Saved entries
==============================

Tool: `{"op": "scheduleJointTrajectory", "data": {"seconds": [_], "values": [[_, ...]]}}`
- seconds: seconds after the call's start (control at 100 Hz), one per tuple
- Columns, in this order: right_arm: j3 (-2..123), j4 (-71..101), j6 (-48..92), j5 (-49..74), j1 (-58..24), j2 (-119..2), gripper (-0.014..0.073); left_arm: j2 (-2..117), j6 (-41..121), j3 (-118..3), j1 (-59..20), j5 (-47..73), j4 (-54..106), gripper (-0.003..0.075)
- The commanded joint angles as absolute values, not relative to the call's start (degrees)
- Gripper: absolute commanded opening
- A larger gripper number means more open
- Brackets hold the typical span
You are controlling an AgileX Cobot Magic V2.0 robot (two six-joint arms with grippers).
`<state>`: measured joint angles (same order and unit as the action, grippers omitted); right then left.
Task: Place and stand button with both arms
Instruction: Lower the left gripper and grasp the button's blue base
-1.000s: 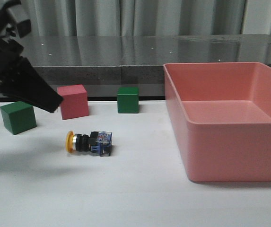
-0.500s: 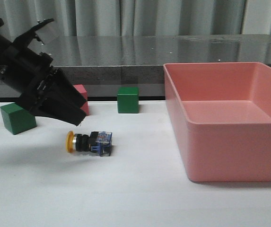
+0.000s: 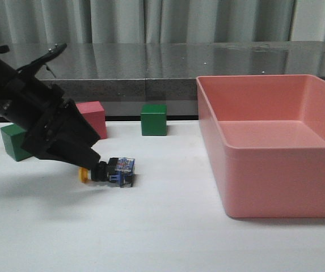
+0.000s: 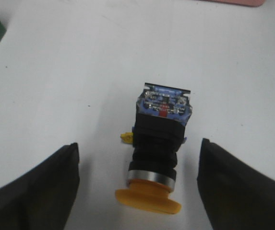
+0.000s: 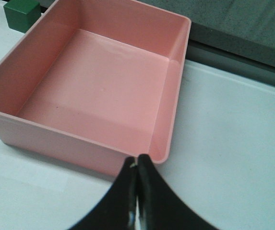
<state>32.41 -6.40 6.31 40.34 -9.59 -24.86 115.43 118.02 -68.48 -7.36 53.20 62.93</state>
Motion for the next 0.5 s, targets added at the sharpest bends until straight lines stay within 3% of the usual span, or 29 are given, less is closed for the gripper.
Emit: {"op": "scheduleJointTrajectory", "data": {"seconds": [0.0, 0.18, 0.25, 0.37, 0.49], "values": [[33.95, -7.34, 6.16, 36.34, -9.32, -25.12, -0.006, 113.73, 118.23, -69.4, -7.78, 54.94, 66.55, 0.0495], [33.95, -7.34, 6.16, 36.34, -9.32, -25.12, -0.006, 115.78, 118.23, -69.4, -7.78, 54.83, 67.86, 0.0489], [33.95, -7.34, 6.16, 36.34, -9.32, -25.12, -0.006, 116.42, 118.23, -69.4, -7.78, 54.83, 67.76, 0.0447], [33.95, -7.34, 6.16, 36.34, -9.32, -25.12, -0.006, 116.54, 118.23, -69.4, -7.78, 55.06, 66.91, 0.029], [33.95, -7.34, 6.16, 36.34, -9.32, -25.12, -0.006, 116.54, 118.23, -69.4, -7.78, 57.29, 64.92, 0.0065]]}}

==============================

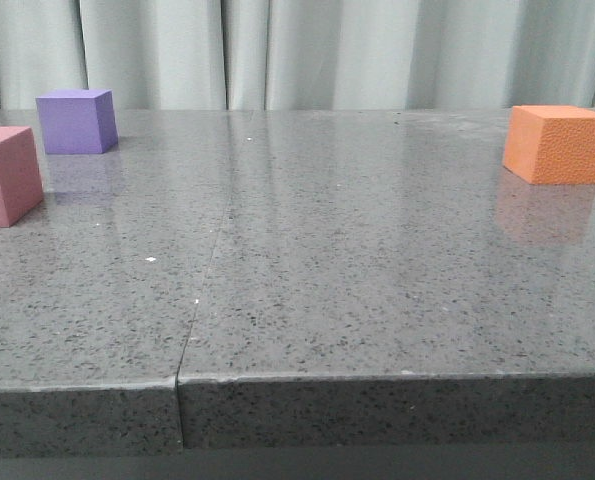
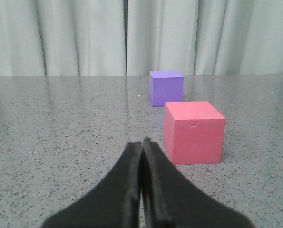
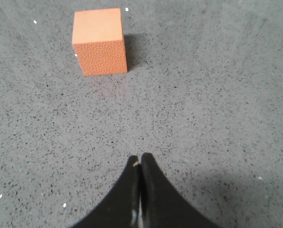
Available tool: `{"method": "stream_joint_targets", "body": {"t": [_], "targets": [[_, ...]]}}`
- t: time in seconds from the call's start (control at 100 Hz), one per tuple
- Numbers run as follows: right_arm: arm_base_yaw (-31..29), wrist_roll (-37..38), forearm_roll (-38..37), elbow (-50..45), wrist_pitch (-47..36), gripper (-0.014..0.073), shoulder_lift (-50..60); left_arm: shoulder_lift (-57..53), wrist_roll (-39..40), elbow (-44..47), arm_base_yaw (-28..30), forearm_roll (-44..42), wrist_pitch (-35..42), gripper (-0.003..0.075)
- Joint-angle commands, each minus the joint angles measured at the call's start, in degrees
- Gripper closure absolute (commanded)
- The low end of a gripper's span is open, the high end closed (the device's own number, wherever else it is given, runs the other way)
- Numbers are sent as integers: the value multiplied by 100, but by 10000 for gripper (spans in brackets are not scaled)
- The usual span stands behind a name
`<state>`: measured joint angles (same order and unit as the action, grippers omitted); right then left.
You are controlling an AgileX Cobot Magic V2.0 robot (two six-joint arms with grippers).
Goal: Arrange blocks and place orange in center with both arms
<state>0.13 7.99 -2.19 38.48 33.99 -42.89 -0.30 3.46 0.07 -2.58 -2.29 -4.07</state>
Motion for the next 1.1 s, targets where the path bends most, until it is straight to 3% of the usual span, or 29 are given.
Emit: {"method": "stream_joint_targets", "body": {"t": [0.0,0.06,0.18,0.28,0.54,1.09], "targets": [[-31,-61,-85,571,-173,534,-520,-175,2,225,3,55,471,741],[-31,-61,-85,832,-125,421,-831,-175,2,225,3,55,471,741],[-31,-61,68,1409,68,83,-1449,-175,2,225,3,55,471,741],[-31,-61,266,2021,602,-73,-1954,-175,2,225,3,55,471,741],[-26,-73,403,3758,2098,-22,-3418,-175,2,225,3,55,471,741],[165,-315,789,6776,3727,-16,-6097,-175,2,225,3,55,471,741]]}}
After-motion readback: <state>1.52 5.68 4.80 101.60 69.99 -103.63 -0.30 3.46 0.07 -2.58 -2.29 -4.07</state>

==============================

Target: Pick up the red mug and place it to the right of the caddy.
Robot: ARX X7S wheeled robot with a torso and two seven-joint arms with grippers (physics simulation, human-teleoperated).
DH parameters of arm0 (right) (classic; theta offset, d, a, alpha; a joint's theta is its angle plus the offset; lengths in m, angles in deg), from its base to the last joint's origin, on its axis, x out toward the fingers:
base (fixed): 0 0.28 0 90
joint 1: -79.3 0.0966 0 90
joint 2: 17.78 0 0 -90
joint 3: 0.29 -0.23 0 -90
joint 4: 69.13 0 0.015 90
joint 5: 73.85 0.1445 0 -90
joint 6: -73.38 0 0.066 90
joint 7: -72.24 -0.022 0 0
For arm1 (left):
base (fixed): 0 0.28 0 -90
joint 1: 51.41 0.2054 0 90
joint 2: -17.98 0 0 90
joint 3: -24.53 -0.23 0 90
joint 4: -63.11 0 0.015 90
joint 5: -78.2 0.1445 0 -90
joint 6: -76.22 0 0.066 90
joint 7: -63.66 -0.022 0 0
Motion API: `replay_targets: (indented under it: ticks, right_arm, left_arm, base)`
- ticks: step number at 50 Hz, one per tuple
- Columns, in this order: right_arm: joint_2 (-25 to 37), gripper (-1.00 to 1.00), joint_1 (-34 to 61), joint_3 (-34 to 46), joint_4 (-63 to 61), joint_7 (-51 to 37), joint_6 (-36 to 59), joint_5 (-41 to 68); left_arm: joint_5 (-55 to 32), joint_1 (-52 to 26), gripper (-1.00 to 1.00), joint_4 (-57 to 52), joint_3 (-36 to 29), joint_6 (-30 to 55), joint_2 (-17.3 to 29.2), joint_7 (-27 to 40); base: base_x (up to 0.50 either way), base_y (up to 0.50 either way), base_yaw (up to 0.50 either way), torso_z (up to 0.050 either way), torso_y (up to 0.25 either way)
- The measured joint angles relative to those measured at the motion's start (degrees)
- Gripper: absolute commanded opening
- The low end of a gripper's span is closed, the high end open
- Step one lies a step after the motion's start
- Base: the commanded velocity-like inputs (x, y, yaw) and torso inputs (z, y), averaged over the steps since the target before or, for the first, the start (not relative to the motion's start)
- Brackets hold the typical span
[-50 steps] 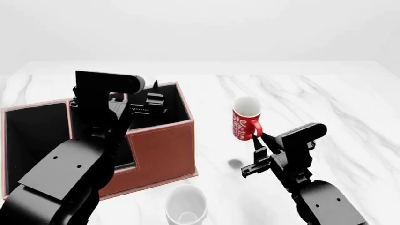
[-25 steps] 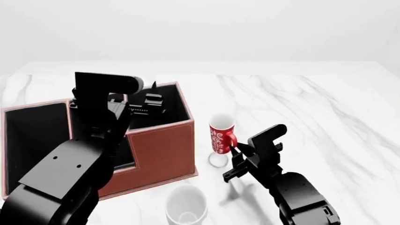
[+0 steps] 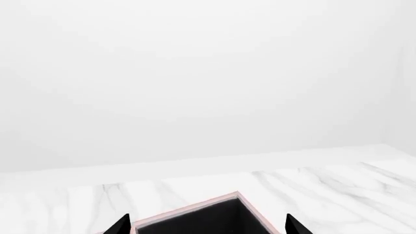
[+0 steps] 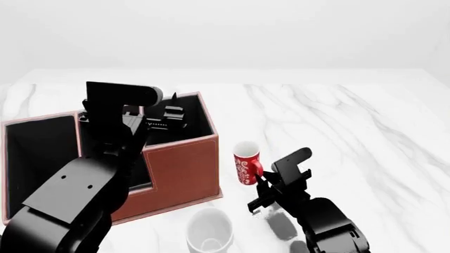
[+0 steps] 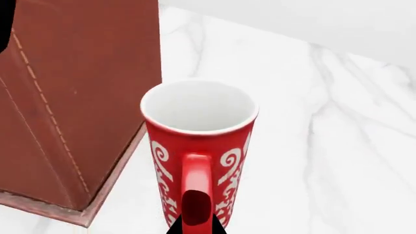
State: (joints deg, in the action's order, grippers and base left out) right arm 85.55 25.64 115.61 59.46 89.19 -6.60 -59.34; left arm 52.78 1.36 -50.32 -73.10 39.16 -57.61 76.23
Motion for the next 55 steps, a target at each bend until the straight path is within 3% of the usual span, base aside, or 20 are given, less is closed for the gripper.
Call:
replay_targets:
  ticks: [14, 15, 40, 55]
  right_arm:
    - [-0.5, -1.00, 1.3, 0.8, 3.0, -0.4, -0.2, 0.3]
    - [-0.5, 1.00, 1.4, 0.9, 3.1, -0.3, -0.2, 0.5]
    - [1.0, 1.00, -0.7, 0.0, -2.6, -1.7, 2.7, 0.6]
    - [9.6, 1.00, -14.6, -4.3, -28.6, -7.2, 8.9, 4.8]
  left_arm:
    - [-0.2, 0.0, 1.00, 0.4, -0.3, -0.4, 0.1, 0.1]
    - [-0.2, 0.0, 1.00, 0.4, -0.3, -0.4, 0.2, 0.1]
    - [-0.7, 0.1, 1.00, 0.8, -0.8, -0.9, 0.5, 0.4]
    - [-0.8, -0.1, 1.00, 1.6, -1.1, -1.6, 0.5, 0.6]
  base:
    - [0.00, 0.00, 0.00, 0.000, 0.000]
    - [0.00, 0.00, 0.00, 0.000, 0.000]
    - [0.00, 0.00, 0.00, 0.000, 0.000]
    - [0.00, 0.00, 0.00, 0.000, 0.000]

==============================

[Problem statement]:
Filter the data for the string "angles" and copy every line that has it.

[Reply to the task]:
- The commanded joint angles as absolute values, not relative to the call's start (degrees)
`<state>`: measured joint angles (same order and unit as the action, grippers omitted); right then left.
- Joint-angle commands, each minus the joint angles measured at the call's start, in degrees
`<state>`: measured joint angles (same order and unit as the action, grippers omitted); right then left.
DH parameters of arm0 (right) (classic; theta offset, d, a, alpha; a joint's theta is its angle plus the offset; lengths in m, angles in deg), from its base to the last joint's origin, on its axis, x out toward the fingers:
- The measured joint angles relative to those measured at the motion's start (degrees)

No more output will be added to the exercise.